**Assigned task**
Please give back, word for word, only the lines starting at the one containing "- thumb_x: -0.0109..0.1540" and ending at the one containing "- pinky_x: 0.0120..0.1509" within the material below.

**Data shown**

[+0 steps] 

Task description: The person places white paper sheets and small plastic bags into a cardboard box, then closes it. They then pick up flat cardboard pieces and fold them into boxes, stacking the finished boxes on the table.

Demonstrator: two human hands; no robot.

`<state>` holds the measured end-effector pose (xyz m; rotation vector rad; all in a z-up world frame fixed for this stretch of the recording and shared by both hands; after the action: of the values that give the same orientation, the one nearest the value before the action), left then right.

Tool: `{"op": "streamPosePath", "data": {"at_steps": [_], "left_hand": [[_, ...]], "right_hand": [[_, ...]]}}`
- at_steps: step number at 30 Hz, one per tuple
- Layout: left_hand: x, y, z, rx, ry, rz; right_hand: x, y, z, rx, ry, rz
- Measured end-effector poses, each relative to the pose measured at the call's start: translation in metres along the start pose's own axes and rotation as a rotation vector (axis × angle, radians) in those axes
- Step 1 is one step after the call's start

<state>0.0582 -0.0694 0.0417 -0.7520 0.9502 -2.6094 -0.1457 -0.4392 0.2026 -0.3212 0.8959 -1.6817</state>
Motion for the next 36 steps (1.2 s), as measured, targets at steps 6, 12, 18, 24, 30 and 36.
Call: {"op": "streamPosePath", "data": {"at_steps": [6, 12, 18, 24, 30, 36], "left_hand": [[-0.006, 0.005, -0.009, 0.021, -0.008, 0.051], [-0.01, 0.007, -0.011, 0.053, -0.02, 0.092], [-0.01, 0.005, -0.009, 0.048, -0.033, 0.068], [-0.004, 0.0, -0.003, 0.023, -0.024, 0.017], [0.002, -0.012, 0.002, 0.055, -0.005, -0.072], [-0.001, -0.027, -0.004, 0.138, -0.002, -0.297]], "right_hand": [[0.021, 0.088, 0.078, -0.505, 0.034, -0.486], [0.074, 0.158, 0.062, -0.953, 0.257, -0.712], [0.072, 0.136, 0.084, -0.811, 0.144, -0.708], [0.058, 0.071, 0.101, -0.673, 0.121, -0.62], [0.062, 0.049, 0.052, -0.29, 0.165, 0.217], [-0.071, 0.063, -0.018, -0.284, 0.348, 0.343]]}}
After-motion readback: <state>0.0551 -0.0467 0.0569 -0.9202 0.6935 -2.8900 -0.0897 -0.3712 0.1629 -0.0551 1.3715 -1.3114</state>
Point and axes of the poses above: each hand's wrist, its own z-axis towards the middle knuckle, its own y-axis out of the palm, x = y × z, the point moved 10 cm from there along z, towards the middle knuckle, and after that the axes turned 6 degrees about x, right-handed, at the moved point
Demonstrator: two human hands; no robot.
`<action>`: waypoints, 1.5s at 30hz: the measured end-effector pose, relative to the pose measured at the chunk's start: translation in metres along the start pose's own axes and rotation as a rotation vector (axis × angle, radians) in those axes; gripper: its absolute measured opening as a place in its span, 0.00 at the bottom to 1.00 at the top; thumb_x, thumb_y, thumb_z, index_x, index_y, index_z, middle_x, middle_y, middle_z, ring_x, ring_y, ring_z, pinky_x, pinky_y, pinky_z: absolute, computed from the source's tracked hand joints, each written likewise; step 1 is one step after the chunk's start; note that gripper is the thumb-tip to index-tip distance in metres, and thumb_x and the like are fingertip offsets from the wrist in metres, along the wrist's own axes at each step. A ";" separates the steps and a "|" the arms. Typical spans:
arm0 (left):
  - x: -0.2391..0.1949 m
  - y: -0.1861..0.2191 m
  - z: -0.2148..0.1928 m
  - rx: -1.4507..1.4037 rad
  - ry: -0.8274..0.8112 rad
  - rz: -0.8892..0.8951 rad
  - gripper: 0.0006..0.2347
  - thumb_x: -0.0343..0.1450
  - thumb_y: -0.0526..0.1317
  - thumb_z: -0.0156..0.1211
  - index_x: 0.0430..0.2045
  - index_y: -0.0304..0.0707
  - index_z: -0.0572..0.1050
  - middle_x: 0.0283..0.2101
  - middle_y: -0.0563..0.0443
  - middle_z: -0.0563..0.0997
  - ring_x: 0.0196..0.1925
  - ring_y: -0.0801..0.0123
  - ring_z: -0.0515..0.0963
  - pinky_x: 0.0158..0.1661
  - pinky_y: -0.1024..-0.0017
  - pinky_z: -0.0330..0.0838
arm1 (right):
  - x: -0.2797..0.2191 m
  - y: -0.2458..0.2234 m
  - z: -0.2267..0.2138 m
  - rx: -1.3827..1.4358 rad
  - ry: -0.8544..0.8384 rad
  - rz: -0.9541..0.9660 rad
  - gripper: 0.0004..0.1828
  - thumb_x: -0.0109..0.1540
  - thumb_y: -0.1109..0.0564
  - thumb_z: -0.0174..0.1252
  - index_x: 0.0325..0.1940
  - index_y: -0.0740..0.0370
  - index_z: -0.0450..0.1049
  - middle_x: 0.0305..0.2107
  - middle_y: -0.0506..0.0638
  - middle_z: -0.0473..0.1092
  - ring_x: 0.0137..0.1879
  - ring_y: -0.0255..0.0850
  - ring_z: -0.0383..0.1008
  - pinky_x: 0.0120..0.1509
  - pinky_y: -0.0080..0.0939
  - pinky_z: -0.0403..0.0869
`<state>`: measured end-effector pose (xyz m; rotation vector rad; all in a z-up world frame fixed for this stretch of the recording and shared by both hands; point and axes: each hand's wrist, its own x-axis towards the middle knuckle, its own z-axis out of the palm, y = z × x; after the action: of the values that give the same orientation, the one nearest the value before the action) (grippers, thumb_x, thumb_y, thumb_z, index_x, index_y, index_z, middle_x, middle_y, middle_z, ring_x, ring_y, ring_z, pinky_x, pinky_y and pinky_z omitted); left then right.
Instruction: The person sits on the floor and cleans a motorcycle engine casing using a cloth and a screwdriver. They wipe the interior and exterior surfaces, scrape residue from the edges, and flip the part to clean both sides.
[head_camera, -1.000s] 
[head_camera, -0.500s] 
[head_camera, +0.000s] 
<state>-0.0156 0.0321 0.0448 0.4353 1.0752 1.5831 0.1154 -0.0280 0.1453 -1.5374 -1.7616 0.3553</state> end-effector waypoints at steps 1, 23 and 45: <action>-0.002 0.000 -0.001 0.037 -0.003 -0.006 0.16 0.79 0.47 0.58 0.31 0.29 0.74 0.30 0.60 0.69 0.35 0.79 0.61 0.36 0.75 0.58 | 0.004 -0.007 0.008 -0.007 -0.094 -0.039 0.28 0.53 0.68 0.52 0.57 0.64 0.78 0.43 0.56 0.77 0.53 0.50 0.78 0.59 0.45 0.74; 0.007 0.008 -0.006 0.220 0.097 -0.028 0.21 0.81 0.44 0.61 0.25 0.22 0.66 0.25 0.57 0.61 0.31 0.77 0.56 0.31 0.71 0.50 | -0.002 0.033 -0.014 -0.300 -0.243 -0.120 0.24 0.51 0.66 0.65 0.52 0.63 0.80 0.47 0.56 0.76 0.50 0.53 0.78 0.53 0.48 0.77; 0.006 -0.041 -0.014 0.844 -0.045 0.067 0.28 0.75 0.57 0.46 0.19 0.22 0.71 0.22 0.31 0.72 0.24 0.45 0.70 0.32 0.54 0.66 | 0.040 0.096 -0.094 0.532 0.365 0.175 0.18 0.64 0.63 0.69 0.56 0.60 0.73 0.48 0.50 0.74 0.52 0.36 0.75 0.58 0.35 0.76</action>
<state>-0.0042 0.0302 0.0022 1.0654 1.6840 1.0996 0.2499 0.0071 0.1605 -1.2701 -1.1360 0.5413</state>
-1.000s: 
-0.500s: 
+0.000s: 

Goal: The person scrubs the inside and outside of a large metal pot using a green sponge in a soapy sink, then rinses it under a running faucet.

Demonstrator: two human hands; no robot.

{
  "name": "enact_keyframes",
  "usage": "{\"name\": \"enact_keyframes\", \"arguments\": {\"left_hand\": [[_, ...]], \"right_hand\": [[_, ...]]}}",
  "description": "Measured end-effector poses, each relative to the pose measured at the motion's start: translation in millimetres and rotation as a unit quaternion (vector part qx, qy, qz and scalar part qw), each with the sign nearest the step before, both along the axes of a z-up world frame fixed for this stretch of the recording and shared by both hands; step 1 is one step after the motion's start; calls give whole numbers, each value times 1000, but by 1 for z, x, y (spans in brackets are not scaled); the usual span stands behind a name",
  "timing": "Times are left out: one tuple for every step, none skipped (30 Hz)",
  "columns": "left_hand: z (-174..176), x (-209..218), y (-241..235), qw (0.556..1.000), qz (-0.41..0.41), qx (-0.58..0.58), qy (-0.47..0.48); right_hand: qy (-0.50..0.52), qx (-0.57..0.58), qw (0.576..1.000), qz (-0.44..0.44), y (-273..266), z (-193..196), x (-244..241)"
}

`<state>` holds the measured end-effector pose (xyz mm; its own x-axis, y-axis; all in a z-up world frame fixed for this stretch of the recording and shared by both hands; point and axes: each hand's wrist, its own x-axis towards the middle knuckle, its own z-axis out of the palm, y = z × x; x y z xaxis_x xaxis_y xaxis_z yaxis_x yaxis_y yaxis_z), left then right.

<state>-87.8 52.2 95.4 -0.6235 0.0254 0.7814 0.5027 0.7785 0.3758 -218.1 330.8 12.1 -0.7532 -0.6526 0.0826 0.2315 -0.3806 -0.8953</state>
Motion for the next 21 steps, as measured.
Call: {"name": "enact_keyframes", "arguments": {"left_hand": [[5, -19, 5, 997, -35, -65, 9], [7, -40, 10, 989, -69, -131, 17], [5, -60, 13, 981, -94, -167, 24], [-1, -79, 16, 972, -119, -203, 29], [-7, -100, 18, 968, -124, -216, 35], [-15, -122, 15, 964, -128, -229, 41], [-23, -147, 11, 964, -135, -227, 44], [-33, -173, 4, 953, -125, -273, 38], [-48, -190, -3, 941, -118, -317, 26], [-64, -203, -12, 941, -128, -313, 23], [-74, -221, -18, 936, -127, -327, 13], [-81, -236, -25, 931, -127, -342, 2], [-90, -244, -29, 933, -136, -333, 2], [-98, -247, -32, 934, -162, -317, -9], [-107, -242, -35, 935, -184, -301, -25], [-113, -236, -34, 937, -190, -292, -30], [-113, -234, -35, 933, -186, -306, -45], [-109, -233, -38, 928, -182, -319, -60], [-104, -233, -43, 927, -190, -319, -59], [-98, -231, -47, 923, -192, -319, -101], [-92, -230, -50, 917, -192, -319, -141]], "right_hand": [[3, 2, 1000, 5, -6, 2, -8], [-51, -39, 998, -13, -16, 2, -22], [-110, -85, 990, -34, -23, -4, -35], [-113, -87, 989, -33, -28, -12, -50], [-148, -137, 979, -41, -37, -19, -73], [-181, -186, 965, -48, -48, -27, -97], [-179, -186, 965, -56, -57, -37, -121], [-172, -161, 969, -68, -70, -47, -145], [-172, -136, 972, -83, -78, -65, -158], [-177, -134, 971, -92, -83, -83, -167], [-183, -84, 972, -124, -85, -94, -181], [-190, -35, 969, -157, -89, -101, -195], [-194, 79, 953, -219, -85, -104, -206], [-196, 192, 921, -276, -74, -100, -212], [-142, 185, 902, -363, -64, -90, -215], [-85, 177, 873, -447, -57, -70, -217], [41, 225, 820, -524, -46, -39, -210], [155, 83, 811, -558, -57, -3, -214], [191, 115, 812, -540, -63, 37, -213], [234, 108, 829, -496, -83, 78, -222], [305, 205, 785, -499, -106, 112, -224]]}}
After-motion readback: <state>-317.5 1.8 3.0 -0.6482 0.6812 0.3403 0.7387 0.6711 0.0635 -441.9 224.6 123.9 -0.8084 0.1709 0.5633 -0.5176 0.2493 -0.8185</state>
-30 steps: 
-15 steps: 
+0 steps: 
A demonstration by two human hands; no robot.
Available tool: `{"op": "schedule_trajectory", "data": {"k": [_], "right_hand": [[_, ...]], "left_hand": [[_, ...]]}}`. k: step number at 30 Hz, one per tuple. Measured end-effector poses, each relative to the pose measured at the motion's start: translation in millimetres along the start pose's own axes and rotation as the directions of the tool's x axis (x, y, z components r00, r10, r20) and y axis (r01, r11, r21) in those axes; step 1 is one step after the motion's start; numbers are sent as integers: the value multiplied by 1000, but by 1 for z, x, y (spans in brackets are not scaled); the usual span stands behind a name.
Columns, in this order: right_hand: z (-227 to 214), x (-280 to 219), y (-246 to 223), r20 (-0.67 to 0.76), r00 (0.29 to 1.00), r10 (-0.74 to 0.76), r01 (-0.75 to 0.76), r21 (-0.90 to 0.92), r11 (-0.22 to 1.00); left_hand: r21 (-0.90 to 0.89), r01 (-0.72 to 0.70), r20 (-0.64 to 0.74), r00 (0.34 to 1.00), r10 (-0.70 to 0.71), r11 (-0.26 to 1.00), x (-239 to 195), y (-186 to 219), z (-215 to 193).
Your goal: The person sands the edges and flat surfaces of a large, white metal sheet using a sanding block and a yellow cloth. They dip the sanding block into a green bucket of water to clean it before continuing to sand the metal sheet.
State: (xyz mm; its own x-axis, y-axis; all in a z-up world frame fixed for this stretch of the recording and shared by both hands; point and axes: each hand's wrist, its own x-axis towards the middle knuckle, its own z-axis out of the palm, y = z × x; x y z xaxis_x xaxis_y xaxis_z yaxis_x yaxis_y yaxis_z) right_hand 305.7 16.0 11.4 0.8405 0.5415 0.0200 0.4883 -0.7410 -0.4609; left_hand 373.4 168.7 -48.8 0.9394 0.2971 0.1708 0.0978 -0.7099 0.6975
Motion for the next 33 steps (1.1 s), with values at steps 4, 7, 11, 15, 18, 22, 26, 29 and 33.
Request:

**Task response**
  - thumb_x: -0.0109..0.1540
  - thumb_y: -0.1109..0.0564
  - thumb_z: -0.0174..0.1252
  - index_x: 0.0325..0.1940
  - index_y: -0.0740..0.0370
  - index_z: -0.0450..0.1049
  - middle_x: 0.0305..0.2107
  - middle_y: -0.0506..0.0638
  - middle_z: -0.0473..0.1092
  - ring_x: 0.0137..0.1879
  - ring_y: -0.0255..0.0850
  - ring_z: -0.0383..0.1008
  - pinky_x: 0.0120..0.1509

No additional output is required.